--- WHAT YOU NEED TO DO ---
Once you have checked each line below for the word "subject", give the number of lines that have it and nothing further.

[Records from a collection]
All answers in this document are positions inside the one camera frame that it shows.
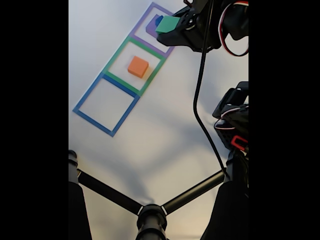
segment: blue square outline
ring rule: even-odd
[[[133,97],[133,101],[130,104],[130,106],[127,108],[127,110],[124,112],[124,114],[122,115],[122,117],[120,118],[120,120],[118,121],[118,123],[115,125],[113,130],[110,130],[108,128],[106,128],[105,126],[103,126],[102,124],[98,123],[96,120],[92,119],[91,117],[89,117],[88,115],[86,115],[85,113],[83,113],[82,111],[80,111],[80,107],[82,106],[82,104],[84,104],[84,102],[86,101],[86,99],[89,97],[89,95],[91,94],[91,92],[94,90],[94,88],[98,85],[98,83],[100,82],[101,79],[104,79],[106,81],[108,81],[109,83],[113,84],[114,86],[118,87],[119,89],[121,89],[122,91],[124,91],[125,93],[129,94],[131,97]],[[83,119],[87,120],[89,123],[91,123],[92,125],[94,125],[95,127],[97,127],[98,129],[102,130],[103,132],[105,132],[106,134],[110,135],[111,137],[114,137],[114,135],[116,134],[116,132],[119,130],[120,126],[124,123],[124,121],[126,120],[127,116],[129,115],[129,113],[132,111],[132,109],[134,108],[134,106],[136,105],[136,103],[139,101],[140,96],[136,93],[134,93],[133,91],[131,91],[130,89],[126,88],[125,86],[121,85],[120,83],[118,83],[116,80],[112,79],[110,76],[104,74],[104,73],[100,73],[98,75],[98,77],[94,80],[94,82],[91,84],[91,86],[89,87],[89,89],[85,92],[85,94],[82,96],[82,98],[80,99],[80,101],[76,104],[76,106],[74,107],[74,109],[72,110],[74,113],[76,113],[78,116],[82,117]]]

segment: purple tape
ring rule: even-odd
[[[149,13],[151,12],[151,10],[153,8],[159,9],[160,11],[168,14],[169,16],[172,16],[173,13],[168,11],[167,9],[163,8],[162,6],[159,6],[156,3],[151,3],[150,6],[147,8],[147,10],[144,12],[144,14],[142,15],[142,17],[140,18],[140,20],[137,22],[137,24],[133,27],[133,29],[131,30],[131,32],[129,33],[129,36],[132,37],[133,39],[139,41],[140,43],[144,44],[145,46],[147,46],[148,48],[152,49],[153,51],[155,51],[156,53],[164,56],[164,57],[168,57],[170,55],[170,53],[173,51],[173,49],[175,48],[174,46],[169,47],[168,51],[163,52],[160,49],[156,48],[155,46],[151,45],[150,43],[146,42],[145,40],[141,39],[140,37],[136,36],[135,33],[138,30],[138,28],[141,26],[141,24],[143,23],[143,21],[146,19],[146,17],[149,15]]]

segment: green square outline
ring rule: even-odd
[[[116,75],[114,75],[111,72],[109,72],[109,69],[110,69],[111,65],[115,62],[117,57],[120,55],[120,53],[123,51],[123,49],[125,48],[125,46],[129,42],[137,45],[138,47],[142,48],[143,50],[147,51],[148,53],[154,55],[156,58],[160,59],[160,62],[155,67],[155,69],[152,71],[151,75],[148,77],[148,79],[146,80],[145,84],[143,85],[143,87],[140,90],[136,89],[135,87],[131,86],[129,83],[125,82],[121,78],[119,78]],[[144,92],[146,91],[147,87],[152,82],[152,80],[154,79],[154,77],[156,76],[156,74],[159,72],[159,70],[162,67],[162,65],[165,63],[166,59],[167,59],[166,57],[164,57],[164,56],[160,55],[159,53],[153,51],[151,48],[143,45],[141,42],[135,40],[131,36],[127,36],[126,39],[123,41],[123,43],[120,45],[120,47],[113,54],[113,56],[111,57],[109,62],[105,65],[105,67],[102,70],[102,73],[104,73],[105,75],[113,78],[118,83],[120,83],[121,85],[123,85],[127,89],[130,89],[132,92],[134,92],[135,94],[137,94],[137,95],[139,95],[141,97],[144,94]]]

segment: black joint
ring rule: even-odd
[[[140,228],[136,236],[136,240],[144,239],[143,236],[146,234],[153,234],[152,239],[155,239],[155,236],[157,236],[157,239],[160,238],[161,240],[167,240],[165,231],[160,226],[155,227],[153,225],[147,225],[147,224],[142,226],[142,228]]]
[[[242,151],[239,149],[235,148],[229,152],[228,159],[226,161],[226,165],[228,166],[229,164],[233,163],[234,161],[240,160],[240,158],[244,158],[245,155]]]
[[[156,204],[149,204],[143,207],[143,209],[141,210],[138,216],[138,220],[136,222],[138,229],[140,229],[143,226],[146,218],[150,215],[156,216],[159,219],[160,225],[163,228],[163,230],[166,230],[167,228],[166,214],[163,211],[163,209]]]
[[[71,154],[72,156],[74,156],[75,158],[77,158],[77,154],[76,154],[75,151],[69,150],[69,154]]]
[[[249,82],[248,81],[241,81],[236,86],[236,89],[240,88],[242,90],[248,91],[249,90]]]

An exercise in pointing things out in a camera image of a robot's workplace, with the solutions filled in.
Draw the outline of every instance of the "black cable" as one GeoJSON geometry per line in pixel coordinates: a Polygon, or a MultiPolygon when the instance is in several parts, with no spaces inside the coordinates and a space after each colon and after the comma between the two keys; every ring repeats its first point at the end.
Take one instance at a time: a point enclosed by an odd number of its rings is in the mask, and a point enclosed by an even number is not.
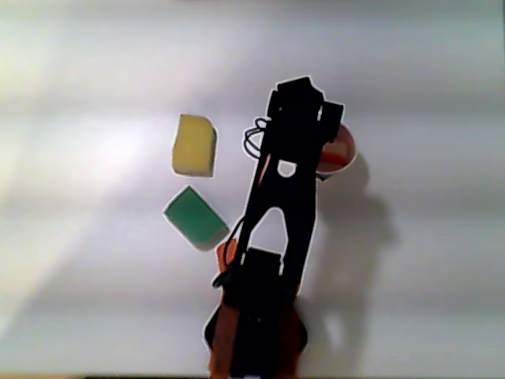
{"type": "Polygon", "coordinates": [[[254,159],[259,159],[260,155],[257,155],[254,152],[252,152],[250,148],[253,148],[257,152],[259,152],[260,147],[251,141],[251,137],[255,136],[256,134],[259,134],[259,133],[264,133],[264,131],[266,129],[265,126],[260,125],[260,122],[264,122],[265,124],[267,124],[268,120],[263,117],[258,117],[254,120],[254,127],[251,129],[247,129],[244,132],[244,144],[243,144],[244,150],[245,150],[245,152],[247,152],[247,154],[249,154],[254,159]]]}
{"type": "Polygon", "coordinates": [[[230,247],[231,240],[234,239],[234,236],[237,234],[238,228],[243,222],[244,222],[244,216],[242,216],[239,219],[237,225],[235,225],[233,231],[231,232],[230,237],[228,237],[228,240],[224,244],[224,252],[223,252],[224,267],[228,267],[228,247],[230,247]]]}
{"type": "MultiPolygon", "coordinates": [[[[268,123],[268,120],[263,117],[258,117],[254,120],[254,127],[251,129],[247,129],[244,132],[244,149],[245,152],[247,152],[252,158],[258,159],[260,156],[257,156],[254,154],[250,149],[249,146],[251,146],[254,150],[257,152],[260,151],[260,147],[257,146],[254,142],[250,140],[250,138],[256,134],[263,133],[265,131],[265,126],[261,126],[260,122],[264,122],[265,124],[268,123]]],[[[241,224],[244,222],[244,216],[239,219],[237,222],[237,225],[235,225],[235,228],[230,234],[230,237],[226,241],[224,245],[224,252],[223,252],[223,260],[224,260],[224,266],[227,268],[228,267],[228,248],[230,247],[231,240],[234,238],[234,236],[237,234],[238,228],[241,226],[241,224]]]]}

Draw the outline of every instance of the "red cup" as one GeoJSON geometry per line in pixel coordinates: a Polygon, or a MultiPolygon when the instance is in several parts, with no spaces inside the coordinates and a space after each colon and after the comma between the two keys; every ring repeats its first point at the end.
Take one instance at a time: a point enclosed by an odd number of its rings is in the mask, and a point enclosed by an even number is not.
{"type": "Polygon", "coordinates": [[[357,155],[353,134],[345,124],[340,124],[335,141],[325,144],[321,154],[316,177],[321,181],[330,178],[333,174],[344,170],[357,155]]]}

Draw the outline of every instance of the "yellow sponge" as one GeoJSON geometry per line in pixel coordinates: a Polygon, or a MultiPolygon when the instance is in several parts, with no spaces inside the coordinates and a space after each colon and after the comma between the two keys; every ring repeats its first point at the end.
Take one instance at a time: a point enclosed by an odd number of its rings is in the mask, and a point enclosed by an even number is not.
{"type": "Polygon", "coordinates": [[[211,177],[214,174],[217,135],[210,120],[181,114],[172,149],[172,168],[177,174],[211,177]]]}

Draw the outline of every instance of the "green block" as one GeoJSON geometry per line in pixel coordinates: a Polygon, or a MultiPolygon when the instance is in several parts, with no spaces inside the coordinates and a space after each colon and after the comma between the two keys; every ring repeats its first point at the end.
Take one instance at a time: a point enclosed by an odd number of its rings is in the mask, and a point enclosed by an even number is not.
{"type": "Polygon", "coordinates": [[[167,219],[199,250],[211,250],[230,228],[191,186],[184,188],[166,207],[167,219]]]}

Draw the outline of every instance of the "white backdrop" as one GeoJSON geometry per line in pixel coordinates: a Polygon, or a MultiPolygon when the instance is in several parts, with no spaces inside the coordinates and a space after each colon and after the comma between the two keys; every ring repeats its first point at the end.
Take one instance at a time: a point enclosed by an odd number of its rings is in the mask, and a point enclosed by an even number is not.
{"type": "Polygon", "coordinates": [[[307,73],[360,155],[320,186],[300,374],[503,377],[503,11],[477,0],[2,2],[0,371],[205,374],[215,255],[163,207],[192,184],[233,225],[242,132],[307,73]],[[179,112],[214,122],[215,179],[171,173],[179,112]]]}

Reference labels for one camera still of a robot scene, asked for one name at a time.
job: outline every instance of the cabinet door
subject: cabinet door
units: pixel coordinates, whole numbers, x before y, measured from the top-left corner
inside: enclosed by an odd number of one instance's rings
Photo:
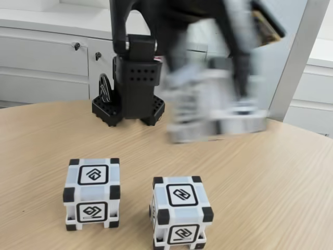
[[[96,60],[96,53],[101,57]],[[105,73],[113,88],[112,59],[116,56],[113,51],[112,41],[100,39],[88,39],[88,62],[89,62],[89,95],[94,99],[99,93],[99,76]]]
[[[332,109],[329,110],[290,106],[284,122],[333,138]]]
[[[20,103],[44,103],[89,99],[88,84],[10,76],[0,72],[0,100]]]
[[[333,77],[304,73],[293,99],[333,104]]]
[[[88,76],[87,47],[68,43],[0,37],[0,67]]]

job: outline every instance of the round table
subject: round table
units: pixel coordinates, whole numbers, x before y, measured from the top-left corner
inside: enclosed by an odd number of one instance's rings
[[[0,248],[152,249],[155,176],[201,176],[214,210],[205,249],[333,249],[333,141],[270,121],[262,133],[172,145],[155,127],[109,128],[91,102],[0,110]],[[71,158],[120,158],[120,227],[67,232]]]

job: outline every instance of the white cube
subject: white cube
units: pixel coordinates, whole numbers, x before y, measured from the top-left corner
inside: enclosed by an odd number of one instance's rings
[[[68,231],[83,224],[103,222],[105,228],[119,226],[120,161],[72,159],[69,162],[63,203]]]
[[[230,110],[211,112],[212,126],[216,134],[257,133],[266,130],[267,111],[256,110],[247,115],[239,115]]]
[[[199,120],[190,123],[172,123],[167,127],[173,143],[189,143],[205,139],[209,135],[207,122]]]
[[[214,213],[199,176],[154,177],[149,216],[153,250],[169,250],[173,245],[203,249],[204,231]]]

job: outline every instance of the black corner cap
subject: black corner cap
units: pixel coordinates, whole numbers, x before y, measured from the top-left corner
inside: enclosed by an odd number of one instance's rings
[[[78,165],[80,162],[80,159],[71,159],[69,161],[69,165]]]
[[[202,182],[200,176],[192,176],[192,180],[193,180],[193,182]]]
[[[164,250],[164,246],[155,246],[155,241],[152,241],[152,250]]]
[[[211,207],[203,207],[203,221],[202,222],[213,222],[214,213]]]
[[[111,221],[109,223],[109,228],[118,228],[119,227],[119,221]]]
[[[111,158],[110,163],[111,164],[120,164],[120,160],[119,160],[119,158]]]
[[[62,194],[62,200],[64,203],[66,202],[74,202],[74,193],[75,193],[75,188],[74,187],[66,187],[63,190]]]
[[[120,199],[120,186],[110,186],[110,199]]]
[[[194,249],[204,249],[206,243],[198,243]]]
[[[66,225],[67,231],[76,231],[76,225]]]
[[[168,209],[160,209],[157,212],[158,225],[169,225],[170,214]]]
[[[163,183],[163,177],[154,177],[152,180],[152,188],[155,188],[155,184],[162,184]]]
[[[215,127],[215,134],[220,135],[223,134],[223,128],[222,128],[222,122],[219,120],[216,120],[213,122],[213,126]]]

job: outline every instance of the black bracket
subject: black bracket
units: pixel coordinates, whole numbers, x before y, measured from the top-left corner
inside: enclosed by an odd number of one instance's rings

--- PROBLEM SOLUTION ---
5